Question

Anil alone can do a job in 20 days while Sunil alone can do it in 40 days. Anil starts the job, and after 3 days, Sunil joins him. Again, after a few more days, Bimal joins them and they together finish the job. If Bimal has done 10% of the job, then in how many days was the job done?

• A. 14
• B. 13
• C. 15
• D. 12

Answer 1

The Correct Option is B

To solve this problem, we begin by calculating the work rates of Anil, Sunil, and Bimal. 

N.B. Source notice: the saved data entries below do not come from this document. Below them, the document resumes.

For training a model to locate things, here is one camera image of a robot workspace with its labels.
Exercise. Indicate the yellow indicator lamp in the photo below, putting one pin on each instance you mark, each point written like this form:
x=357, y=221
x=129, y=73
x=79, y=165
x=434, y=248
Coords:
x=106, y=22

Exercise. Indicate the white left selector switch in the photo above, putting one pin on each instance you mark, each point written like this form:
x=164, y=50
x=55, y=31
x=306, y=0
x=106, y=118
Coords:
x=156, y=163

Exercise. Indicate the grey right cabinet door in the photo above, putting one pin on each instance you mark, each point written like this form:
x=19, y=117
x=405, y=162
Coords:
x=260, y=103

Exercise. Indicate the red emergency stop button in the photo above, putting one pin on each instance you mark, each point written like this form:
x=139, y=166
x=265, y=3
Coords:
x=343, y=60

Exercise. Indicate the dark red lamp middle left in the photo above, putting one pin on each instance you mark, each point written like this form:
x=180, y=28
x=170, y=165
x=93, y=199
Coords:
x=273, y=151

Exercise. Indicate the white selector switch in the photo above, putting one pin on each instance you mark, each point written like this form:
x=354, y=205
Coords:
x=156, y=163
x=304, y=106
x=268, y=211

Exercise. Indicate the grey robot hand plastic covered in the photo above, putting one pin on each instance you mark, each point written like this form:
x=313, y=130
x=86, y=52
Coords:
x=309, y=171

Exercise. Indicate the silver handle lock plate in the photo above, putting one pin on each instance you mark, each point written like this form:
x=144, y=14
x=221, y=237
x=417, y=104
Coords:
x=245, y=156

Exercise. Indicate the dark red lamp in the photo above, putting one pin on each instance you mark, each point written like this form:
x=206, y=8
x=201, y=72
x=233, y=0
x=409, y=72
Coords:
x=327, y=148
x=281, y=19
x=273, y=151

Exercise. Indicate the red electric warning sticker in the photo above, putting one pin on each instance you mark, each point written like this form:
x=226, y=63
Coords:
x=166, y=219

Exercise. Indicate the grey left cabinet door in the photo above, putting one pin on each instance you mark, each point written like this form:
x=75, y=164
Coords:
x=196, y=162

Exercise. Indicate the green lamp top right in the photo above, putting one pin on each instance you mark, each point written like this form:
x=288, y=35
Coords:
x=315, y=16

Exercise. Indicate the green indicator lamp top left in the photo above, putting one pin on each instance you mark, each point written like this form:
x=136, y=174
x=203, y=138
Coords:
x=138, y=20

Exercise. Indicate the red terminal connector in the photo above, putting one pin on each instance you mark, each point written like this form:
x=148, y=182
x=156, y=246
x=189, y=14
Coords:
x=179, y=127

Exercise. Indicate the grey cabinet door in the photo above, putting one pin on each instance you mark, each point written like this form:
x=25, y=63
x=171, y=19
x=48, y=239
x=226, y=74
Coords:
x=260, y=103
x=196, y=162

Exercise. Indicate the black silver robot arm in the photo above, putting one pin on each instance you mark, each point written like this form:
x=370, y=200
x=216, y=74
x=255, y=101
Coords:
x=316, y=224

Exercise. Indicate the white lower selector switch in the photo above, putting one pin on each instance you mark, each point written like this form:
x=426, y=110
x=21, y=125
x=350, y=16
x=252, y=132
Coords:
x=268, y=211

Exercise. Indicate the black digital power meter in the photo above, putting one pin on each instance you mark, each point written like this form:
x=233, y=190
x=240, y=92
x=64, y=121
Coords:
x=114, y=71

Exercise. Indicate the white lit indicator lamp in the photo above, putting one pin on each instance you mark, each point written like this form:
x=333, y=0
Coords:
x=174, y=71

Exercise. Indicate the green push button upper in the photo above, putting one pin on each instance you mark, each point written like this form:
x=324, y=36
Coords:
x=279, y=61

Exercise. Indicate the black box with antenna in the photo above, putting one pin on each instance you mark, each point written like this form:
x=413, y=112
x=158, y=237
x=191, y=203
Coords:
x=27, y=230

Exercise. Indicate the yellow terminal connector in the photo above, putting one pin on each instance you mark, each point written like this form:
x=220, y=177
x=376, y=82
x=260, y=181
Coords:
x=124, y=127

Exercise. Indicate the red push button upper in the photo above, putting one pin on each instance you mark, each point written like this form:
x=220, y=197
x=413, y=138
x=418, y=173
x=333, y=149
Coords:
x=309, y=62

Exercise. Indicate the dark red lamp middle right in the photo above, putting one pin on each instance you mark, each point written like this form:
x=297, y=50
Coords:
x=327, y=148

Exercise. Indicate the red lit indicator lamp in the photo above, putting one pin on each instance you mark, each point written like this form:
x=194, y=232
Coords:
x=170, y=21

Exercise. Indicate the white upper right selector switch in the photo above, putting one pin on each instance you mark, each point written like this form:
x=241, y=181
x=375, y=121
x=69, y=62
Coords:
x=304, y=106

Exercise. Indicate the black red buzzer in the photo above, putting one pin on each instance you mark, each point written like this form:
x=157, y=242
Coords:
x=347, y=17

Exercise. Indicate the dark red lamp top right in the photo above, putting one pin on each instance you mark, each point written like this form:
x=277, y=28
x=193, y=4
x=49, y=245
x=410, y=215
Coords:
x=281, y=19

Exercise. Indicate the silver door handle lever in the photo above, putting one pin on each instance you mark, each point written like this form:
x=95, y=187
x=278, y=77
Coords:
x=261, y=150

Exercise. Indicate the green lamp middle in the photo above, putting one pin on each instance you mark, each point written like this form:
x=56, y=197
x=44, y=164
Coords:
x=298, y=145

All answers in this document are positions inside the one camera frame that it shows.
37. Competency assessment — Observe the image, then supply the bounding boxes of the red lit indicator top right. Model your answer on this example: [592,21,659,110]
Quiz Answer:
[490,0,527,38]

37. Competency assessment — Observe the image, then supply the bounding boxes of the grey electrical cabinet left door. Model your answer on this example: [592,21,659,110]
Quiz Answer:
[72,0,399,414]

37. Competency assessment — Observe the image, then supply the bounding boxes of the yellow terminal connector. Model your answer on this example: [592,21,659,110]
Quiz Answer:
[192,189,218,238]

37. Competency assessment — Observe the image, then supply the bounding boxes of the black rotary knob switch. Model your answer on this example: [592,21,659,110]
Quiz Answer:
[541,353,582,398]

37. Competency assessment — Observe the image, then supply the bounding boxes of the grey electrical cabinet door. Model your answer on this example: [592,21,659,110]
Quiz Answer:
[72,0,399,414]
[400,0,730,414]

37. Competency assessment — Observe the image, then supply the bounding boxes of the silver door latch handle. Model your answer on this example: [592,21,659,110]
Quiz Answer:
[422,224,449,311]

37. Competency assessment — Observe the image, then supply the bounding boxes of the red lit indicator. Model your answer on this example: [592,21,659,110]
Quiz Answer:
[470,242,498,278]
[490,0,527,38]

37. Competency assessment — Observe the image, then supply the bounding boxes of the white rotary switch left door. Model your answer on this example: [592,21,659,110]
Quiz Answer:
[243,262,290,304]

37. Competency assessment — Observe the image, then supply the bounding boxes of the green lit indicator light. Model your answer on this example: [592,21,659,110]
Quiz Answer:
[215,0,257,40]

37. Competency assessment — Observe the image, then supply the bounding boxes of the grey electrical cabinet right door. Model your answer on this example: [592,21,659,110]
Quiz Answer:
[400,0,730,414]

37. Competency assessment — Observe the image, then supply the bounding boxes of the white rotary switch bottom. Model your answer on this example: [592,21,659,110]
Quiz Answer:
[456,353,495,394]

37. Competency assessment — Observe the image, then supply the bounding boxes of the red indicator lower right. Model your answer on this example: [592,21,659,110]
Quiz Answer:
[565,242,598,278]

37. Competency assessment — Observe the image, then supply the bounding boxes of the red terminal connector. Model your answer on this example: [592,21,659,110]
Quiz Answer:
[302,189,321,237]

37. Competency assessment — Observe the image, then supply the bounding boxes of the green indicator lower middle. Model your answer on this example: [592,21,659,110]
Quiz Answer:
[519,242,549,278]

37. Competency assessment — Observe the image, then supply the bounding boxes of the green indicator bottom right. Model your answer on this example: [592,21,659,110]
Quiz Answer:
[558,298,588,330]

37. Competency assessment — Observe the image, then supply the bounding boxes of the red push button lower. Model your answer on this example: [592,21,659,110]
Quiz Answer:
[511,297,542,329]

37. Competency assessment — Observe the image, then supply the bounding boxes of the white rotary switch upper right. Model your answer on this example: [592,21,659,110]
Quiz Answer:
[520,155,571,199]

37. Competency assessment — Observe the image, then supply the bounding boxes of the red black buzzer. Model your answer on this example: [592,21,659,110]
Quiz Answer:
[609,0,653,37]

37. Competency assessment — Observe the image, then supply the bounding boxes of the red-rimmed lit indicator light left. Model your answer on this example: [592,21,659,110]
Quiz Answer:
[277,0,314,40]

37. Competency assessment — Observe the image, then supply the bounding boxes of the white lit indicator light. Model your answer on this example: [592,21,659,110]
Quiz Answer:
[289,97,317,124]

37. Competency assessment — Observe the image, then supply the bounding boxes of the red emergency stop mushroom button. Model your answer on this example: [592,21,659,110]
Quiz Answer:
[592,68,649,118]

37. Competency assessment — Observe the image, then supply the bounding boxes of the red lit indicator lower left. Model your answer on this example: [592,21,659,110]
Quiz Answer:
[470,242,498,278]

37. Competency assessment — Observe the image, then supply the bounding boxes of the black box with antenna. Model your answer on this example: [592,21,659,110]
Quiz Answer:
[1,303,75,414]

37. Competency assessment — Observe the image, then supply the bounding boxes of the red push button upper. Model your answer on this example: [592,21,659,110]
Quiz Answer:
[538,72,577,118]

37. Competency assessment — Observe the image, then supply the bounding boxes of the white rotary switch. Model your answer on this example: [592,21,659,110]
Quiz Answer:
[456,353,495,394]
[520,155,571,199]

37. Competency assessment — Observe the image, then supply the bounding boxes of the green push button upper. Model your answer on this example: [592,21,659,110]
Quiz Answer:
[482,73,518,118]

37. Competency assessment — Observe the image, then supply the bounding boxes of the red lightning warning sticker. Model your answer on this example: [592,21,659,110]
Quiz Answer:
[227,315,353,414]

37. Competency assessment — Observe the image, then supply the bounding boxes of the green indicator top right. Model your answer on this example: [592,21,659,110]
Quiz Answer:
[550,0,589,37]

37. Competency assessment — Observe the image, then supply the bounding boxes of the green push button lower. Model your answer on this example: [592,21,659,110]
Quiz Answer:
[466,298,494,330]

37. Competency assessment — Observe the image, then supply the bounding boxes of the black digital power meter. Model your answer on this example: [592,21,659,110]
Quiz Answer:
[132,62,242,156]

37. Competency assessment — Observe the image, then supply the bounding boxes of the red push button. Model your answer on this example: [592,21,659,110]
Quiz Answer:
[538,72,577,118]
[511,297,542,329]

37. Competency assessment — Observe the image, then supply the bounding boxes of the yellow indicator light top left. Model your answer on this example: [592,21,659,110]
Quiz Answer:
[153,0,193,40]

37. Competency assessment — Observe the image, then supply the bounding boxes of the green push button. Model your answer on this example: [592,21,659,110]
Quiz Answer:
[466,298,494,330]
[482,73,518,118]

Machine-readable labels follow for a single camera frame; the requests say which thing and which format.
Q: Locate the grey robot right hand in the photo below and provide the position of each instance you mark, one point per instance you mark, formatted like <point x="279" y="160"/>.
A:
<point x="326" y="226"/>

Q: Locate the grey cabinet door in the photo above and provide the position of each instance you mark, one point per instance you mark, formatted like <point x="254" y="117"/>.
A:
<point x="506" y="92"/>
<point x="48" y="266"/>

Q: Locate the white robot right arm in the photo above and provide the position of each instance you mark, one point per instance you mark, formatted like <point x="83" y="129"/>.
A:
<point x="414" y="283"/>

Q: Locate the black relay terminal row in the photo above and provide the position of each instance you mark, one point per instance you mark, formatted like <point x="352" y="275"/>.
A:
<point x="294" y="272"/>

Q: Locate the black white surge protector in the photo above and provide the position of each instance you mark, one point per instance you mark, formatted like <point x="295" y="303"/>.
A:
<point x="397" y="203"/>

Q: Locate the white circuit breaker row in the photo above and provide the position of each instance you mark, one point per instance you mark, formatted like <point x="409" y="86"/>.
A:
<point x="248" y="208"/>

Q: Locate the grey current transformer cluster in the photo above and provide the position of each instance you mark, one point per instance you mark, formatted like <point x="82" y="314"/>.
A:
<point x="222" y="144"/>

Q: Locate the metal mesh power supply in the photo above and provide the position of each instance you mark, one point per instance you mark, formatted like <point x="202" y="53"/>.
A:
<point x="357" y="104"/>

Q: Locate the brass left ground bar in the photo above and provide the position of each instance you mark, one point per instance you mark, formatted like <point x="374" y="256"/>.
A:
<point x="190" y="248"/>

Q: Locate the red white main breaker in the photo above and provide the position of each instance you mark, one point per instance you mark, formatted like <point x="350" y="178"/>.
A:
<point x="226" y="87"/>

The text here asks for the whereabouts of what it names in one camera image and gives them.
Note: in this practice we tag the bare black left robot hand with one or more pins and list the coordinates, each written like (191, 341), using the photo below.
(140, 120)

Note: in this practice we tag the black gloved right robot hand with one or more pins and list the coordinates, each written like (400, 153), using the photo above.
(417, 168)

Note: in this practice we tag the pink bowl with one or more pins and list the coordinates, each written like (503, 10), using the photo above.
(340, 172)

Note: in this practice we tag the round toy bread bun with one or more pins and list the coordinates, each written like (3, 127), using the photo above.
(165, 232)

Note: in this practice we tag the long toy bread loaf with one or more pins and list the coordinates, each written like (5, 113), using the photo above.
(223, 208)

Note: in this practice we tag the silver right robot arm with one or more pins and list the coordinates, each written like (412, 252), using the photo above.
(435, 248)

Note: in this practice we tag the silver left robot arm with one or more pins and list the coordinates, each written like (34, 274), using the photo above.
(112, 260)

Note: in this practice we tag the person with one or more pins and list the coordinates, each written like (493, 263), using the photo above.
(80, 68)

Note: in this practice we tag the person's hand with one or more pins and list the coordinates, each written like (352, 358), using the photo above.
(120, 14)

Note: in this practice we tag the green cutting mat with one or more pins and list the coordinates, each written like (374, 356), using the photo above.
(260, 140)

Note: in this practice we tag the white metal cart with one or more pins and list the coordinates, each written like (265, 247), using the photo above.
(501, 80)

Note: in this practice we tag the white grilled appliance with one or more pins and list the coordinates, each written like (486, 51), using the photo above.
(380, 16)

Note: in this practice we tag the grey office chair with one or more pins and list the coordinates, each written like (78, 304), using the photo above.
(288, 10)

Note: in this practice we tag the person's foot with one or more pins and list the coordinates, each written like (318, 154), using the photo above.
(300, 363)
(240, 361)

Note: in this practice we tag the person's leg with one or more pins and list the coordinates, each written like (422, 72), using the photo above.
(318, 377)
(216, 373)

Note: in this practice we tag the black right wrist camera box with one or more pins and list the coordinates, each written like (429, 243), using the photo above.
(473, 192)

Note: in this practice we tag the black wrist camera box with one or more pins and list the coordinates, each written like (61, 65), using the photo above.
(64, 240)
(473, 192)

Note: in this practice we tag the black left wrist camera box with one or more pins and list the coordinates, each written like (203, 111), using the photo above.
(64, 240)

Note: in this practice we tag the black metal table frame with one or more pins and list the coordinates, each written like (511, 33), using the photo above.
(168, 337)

• Anil can finish the job in 20 days → Work rate = \( \frac{1}{20} \) per day
• Sunil can finish it in 40 days → Work rate = \( \frac{1}{40} \) per day
• Bimal contributes 10% of the total work → Bimal's work = \( \frac{1}{10} \)

Step 1: Work by Anil Alone

Anil works alone for the first 3 days.

\[ \text{Work done by Anil} = 3 \times \frac{1}{20} = \frac{3}{20} \]

Step 2: Anil and Sunil Work Together

From Day 4, Sunil joins Anil. Their combined work rate:

\[ \frac{1}{20} + \frac{1}{40} = \frac{3}{40} \]

Let the number of days they work together be \( x \). Then work done by Anil and Sunil together is:

\[ x \times \frac{3}{40} = \frac{3x}{40} \]

Step 3: Total Work Completed

Total work done by Anil and Sunil =

\[ \frac{3}{20} + \frac{3x}{40} \]

Bimal did 10% of the job, so Anil and Sunil together did 90%:

\[ \frac{3}{20} + \frac{3x}{40} = \frac{9}{10} \]

Step 4: Solve the Equation

Convert \( \frac{3}{20} \) to denominator 40:

\[ \frac{6}{40} + \frac{3x}{40} = \frac{36}{40} \] \[ \frac{6 + 3x}{40} = \frac{36}{40} \Rightarrow 6 + 3x = 36 \Rightarrow 3x = 30 \Rightarrow x = 10 \]

Final Answer:

Total days = 3 (Anil alone) + 10 (Anil & Sunil) = 13 days.